登录查看更多内容

Hands-on ML Series: Episode 2: Challengs of ML

Ahmad Mostafa

Data Scientist | Freelance Instructor

发布日期: 2021年6月26日

+ 关注

Welcome to my "Hands-on ML Series".

In Episode 1, We discussed Types of Machine Learning Systems

Today, we will try to cover Main Challenges of Machine Learning

Main Challenges of Machine Learning

In short, since your main task is to select a learning algorithm and train it on some data, the two things that can go wrong are “bad algorithm” and “bad data”.

Let’s start with examples of “bad data”.

1. Insuffecient Quantity of Training Data

Most ML Algorithms need alot of data to train on, even for simple problems, so you can rely on it in prediction.

Complex Problems such as image or speech recognition may need more and more data

So, there is a trend that, if it is possible, to spend time and money on getting more data instead of algorithm development.

This is a trade-off : Algorithm development vs.
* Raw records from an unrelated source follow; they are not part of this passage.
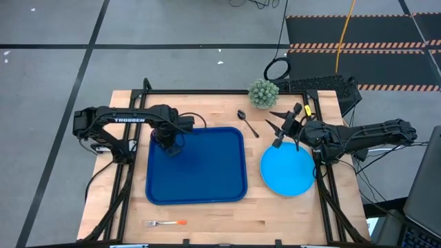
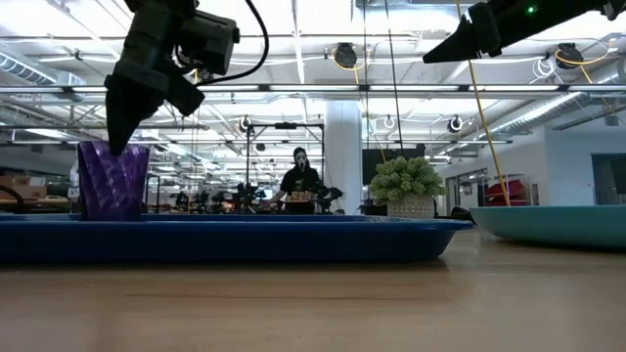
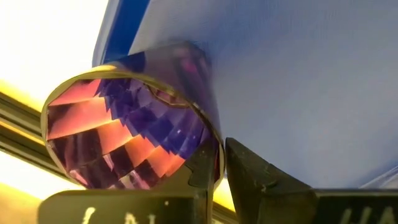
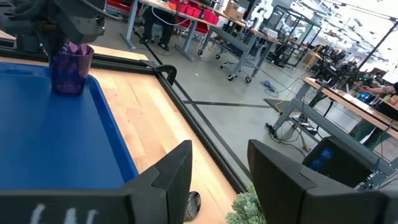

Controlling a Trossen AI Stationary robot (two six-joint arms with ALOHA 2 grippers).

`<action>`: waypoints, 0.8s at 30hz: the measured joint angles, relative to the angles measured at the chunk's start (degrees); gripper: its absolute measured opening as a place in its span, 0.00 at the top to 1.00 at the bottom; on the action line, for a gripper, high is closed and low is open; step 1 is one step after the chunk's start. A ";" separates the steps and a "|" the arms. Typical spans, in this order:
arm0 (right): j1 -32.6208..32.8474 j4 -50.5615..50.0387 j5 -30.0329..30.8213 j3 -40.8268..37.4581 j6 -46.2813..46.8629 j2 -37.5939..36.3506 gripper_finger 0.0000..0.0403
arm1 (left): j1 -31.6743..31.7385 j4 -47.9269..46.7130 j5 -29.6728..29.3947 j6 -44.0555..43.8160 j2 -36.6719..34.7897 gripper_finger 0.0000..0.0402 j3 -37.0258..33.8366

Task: Pick and place plate/cup/fork/spoon on tray
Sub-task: Put the purple glass on the top left of the dark blue tray, then put the light blue plate on the center of the dark blue tray

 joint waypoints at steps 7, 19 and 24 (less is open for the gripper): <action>0.02 0.02 0.00 0.00 -0.04 0.00 0.63 | 0.00 -6.91 0.00 -0.68 0.04 0.89 1.06; 0.02 0.02 0.00 0.00 -0.11 0.00 0.63 | 0.00 -5.95 0.00 -1.27 -0.48 0.89 3.50; 0.02 0.03 0.00 0.00 -0.20 0.00 0.63 | 0.00 -5.95 0.00 -1.27 -0.48 0.89 3.50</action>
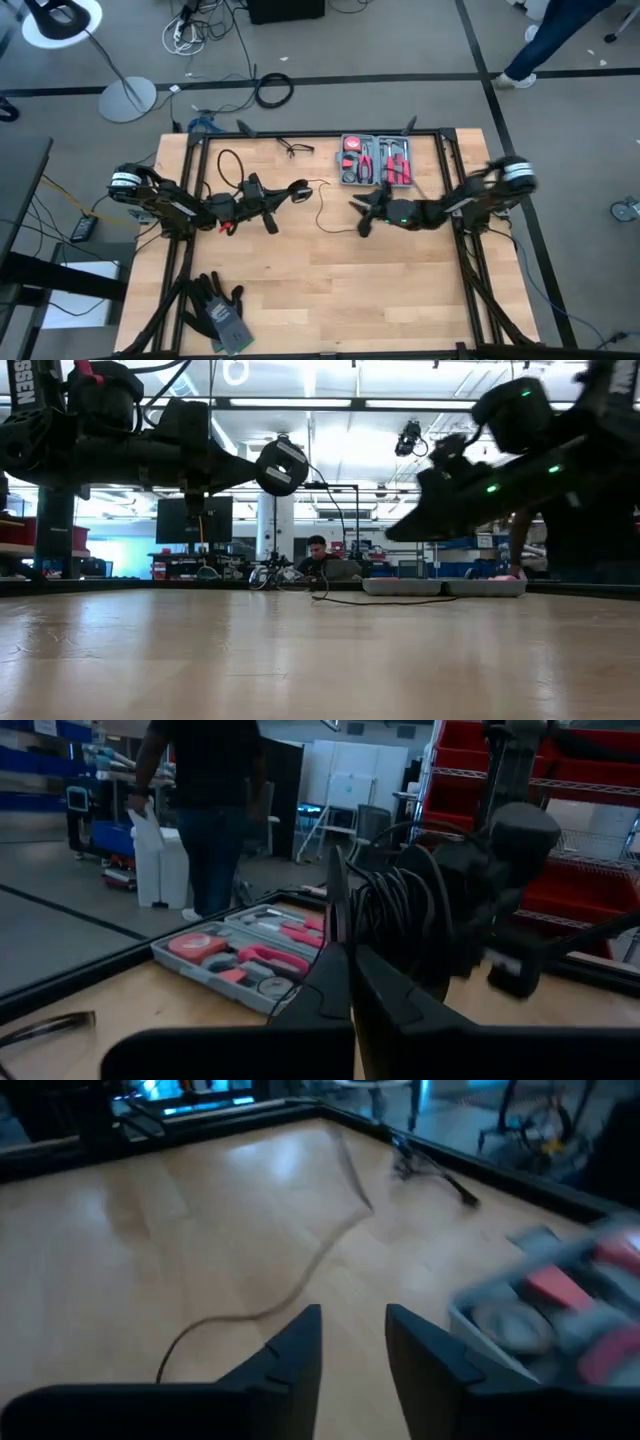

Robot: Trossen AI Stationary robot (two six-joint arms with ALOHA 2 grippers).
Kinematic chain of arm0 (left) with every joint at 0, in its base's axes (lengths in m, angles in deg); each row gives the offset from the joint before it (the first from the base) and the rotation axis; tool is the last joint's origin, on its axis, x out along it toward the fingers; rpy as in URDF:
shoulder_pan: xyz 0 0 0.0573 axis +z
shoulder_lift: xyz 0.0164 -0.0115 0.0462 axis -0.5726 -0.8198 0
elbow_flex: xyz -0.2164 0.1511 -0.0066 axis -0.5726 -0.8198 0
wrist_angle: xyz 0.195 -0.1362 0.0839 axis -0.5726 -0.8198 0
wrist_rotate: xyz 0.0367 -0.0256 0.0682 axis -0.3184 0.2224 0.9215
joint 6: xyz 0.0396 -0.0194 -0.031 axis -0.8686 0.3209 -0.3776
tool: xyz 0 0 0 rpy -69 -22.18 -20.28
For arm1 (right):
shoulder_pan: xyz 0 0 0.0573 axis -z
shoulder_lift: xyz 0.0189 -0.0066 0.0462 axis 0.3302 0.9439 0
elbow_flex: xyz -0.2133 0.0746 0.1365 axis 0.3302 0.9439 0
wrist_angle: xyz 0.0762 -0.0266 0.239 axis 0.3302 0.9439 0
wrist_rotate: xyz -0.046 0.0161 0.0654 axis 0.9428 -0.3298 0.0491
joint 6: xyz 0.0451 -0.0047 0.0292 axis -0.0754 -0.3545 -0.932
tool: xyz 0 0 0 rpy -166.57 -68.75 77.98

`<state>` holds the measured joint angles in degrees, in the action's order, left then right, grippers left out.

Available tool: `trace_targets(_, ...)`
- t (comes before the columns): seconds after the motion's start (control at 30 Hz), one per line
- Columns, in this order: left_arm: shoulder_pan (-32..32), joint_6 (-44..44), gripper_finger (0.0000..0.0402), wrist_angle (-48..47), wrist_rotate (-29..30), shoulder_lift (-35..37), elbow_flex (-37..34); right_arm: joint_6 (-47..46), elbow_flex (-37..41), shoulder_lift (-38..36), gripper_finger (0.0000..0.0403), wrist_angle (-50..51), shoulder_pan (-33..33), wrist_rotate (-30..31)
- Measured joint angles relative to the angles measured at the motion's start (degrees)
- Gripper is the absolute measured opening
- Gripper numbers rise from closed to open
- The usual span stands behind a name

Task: Coil cords
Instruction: Coil the black wire onto the spool

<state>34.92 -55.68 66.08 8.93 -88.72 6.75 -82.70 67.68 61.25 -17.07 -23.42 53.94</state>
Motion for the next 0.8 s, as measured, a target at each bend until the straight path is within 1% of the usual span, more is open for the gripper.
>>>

Data development.

Remember that: it is not always easy (or cheap) to get more data

2. Non-representative Training Data

It is crucial to use a training set that is representative of the cases you want to generalize to.

It is fair enough, if you are a teacher, to teach your student nearly all cases that you will test him later.

3. Poor-Quality Data

Obviously, if your training data is full of errors, outliers, and noise (e.g., due to poor quality measurements), it will make it harder for the system to detect the underlying patterns, so your system is less likely to perform well.
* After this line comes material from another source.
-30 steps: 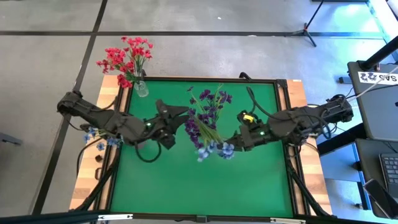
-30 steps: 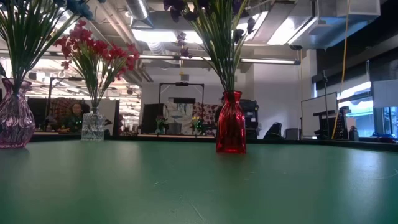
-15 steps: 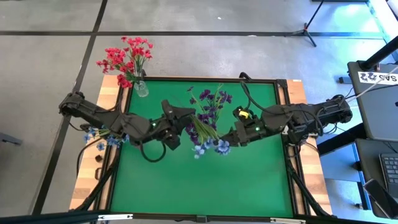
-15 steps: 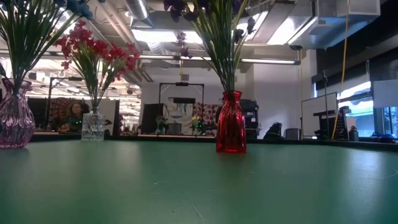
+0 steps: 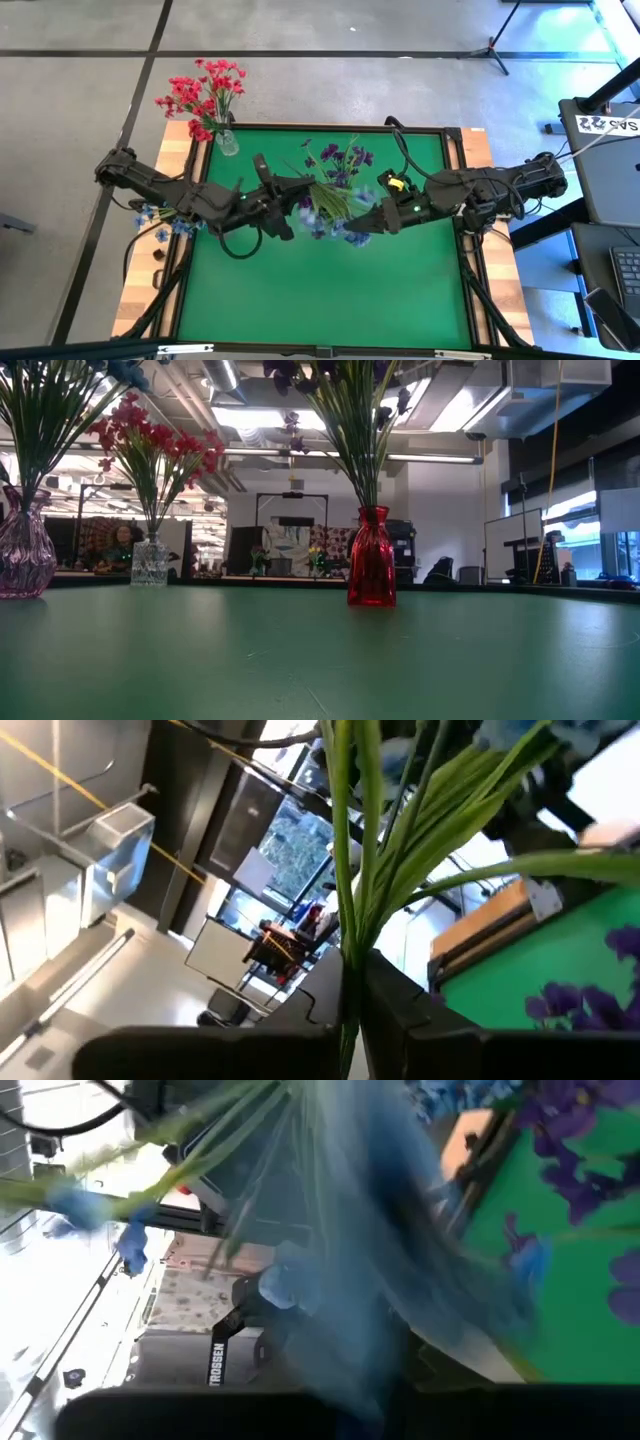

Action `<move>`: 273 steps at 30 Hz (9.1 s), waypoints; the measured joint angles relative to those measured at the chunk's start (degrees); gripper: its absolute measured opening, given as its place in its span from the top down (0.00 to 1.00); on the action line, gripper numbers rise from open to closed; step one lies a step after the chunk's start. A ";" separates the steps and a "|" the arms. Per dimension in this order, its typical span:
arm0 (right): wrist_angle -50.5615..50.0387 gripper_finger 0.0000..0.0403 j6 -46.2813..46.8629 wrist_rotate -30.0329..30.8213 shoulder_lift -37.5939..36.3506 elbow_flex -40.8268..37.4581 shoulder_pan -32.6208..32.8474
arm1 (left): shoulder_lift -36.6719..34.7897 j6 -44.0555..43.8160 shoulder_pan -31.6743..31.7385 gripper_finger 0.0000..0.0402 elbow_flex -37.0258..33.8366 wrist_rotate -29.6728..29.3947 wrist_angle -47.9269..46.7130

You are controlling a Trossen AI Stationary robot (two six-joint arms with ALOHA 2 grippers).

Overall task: Sort flowers into vase by color
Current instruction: Put the blue flowers into the violet vase

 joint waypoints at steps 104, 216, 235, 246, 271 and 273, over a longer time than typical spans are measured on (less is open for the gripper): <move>-0.81 0.32 -51.24 0.24 -8.76 -3.93 -0.39 | -38.32 -55.63 -31.11 0.98 -39.04 13.64 -14.75; 8.88 0.32 -59.99 4.55 -5.86 -3.89 -5.59 | -78.76 -75.84 57.49 1.00 -39.40 60.61 -47.34; 17.10 0.32 -66.44 14.26 -5.49 -3.85 -5.67 | -78.87 -82.54 57.45 1.00 -40.98 72.74 -24.34; 26.25 0.32 -68.37 15.11 -1.49 -3.85 -7.04 | -78.69 -83.46 57.45 1.00 -41.03 71.93 -13.69; 34.28 0.32 -68.61 3.03 20.25 3.08 -18.87 | -45.50 -89.35 56.87 1.00 -36.54 62.94 22.00; 35.85 0.32 -68.83 3.00 21.65 3.08 -19.28 | -43.26 -90.10 55.85 1.00 -36.54 62.67 25.46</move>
It is often well worth the effort to spend time cleaning up your training data. The truth is, most data scientists spend a significant part of their time doing just that!

You may heard about the famous speech by Andrew Ng: From Model-centric to Data-centric AI. He touches the importance of data quality improvement instead of going always for model improvements. You can also get the point of this speech in just 3 mins by this short article: Model-centric vs Data-centric View in the age of AI

4. Irrelevant Features

As the saying goes: garbage in, garbage out.

A critical part of the success of a Machine Learning project is coming up with a good set of features to train on. This process, called feature engineering, involves the following steps:

? Feature selection (selecting the most useful features to train on among existing features)

? Feature extraction (combining existing features to produce a more useful one, dimensionality reduction algorithms can help)

? Creating new features by gathering new data

Now that we have looked at many examples of bad data, let’s look at a couple of examples of bad algorithms.

5. Overfitting the Training Data

Say you are visiting a foreign country and the taxi driver rips you off. You might be tempted to say that all taxi drivers in that country are thieves. Overgeneralizing is something that we humans do all too often, and unfortunately machines can fall into the same trap if we are not careful. In Machine Learning this is called overfitting: it means that the model performs well on the training data, but it does not generalize well.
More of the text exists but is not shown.